I am hopeful about companies like WebMD, Equinox, Vimmia and so many more, that are joining us in this fight. The truth is that getting educated, getting empowered and getting engaged is the way to stop the fear and find the hope.
I am hopeful that children of Boomers who might suspect that their parents are struggling with memory will get them to a doctor earlier because they are now more aware of what Alzheimer’s is and isn’t. If you’re wondering what the early signs are, just this week, the Alzheimer’s Association listed them for you. The fact is, every day 10,000 Baby Boomers turn 65. The time you waste denying that someone you love might have Alzheimer’s is time wasted getting them into a clinical trial or getting a new drug that could slow its progression. When I speak to anyone connected to this disease, one of the biggest regrets they have is the time they spent in denial. There’s so much shame around Alzheimer’s but the truth is you can sit down and have a conversation with your spouse, your parents, your loved ones about what they would want to do if Alzheimer’s showed up at your door today. Those who plan do better.
I am excited about talking to Lauren and Seth Rogen for my Architects of Change Live series – a series that profiles individuals from all walks of life who challenge what is. Seth and Lauren have done just that.

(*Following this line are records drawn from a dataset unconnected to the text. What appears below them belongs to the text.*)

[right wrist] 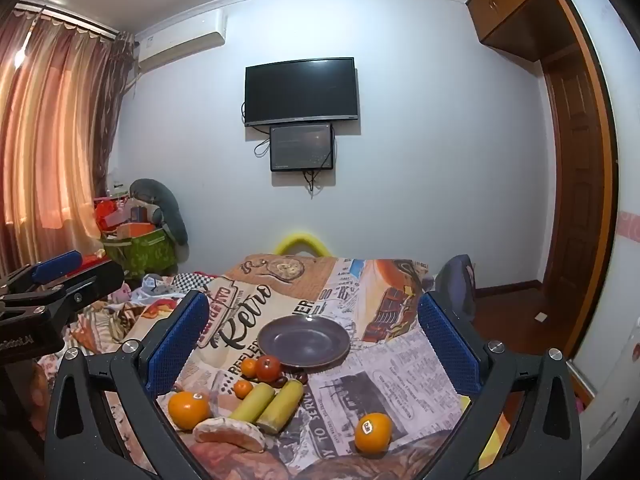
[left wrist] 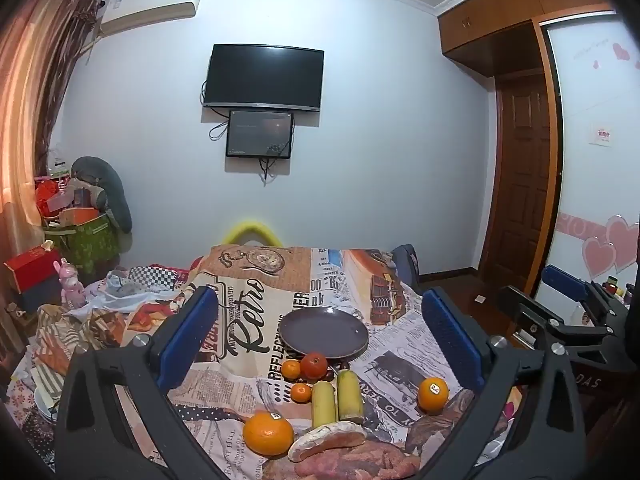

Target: Organize fruits

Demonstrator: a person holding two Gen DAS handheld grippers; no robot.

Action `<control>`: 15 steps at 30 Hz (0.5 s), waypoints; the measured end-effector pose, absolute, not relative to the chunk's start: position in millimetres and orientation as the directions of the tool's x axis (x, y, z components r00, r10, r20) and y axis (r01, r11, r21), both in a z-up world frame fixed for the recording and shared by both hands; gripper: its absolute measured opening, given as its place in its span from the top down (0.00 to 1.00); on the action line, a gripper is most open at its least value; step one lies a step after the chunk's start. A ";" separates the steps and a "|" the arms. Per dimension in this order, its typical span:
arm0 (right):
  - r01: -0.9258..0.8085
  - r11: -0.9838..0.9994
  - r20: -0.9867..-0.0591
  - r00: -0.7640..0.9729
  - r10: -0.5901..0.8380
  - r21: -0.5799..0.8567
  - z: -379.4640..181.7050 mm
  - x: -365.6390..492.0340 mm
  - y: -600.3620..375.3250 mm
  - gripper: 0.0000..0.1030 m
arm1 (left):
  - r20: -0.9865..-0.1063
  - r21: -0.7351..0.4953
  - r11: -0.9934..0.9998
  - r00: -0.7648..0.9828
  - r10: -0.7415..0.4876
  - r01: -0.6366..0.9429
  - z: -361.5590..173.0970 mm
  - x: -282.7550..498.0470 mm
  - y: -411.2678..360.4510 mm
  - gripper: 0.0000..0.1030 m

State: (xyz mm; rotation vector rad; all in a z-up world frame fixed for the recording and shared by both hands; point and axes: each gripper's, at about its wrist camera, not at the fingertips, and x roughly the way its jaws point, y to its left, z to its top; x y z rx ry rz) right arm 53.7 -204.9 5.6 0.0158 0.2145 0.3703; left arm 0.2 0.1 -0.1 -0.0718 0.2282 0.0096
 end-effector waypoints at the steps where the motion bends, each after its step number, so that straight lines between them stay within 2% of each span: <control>1: -0.356 0.933 -0.208 0.909 0.360 0.057 5.5 53.9 -205.1 0.00 | -0.228 -0.070 0.997 0.974 0.000 -0.016 -0.1 0.7 -0.1 0.00; 15: -0.342 0.937 -0.202 0.915 0.349 0.070 1.3 49.5 -205.3 0.00 | -0.205 -0.062 0.998 0.979 -0.014 0.001 -1.7 -2.3 -2.2 0.00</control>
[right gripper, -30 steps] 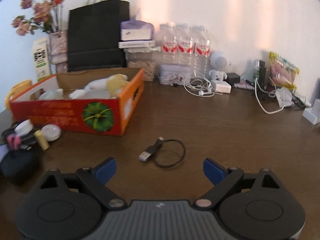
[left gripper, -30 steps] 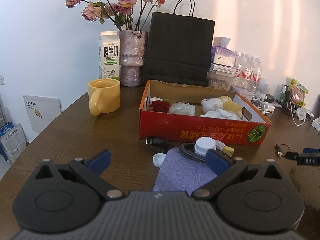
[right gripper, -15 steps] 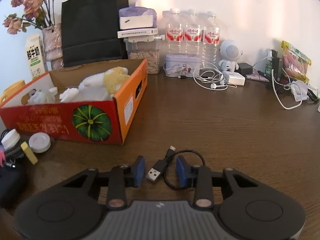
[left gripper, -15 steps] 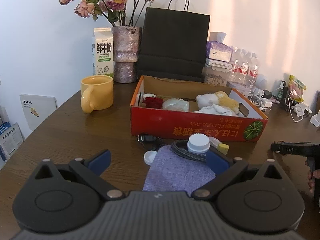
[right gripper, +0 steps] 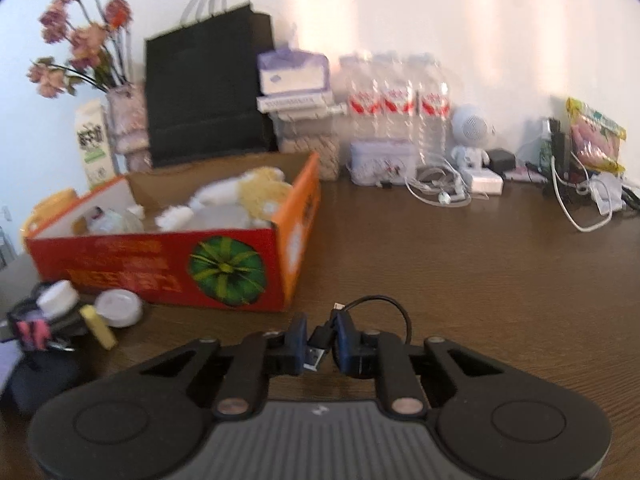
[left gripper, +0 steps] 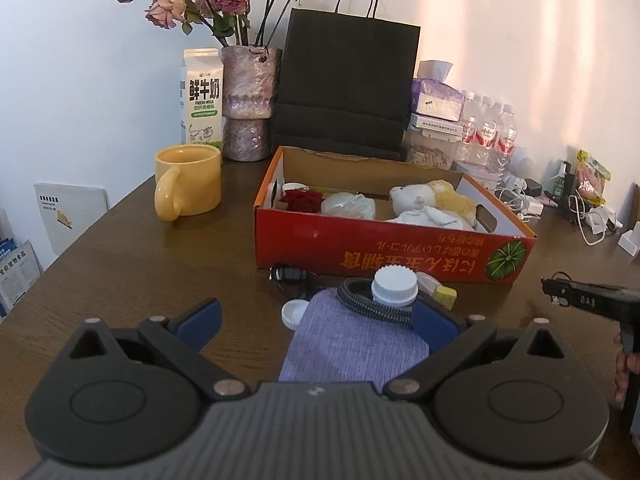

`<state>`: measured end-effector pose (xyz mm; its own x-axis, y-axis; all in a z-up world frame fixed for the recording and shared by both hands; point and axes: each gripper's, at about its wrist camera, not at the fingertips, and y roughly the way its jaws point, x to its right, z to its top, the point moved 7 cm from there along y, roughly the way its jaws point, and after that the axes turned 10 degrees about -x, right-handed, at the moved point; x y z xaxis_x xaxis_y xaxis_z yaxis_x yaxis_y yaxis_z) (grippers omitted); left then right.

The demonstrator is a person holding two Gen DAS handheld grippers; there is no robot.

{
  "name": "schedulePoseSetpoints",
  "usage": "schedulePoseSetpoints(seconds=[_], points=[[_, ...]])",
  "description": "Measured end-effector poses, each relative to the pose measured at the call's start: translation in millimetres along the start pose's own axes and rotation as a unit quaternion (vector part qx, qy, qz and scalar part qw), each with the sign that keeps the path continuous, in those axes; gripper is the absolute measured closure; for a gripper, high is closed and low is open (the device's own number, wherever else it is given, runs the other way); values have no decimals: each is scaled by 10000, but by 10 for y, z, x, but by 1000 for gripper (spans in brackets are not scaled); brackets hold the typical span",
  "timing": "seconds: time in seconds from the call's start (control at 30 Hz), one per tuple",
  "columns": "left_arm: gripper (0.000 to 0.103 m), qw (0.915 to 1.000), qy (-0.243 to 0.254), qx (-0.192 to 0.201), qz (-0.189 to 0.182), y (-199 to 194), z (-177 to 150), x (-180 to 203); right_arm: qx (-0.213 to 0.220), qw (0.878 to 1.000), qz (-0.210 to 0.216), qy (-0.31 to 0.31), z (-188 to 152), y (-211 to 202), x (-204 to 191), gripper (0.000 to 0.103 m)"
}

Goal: Organize objects
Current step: 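Grasp the black USB cable with the right tool while the left tool grasps another white ribbed cap, then carry the USB cable and cap into the cardboard box while both tools open to release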

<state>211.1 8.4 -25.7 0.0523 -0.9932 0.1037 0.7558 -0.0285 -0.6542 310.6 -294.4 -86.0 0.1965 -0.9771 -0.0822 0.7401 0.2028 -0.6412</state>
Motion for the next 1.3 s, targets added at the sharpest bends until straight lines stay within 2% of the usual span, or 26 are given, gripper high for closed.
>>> schedulePoseSetpoints(seconds=[0.17,0.33,0.4,0.47,0.53,0.6,0.67,0.8,0.87,1.03,1.13,1.2,1.27,1.3], points=[[0,9999,68,39,-132,126,141,121,399,9988,248,-109,-29,-238,-290,88],[0,9991,381,-53,-171,425,327,356,634,9967,423,-270,-63,-380,-558,88],[6,9985,486,-149,-184,553,369,447,633,9963,385,-424,-91,-370,-635,88],[21,9976,587,-226,-281,655,381,528,567,9965,368,-491,-107,-339,-665,88],[32,9969,632,-303,-356,736,372,588,579,9965,403,-446,-105,-344,-655,88],[37,9961,709,-322,-415,788,355,636,560,9966,426,-424,-117,-342,-650,88],[55,9946,879,-342,-424,828,327,688,557,9966,441,-427,-122,-340,-651,88],[69,9930,1011,-402,-451,879,281,718,552,9964,469,-440,-127,-339,-648,88],[80,9926,1050,-357,-499,865,277,725,552,9964,475,-443,-129,-340,-651,88],[93,9906,1154,-259,-681,812,254,757,551,9964,470,-441,-129,-342,-655,88],[92,9909,1130,-241,-694,795,252,753,550,9964,471,-442,-129,-343,-656,88],[81,9922,1045,-215,-647,784,262,727,550,9964,468,-443,-129,-343,-657,88],[28,9937,961,-134,-555,772,284,695,547,9964,472,-453,-123,-340,-655,88],[23,9943,947,-55,-491,765,299,686,548,9964,473,-451,-123,-340,-656,88]])
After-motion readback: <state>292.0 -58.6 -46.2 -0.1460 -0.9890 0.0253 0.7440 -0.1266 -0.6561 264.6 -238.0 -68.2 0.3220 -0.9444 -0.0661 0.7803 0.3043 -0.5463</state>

They created Hilarity for Charity, they are shining a light on caregivers, raising money and asking young people on college campuses to get involved and think about prevention so they can help their parents and grandparents.
And I’m hopeful that women – the economic engine of this country – will join me in this fight because the vast majority of people diagnosed with Alzheimer’s are women. In fact, as The Shriver Report first reported, a woman in her early 60s is twice as likely to develop Alzheimer’s as she is breast cancer over the remainder of her life. Which is why I am excited about the mobilization of women through The Women’s Alzheimer’s Challenge – we’re raising money to fund research on women’s brains to get the answer. And we won’t stop until we do.
In fact, I am excited about ALL of the people who are engaged in this fight – spouses, children, political leaders. I am thrilled that the federal government just increased the amount of money devoted exclusively to Alzheimer’s research. It’s still not enough.
In an election cycle where it seems like we have nothing in common, one thing we all DO have in common is that we all have brains. And I haven’t met a person who isn’t terrified of losing theirs. So let’s brainstorm.
They say the truth can set you free. The truth about what Alzheimer’s is and isn’t and what we can and cannot do can set us free as a nation. I have faith in our country, and I know we can handle the truth and be brave enough to use our fear to propel us into action.
The best way to break through denial is to challenge it. We have the facts, we have the figures. And we have the fight. Let’s go and face it together.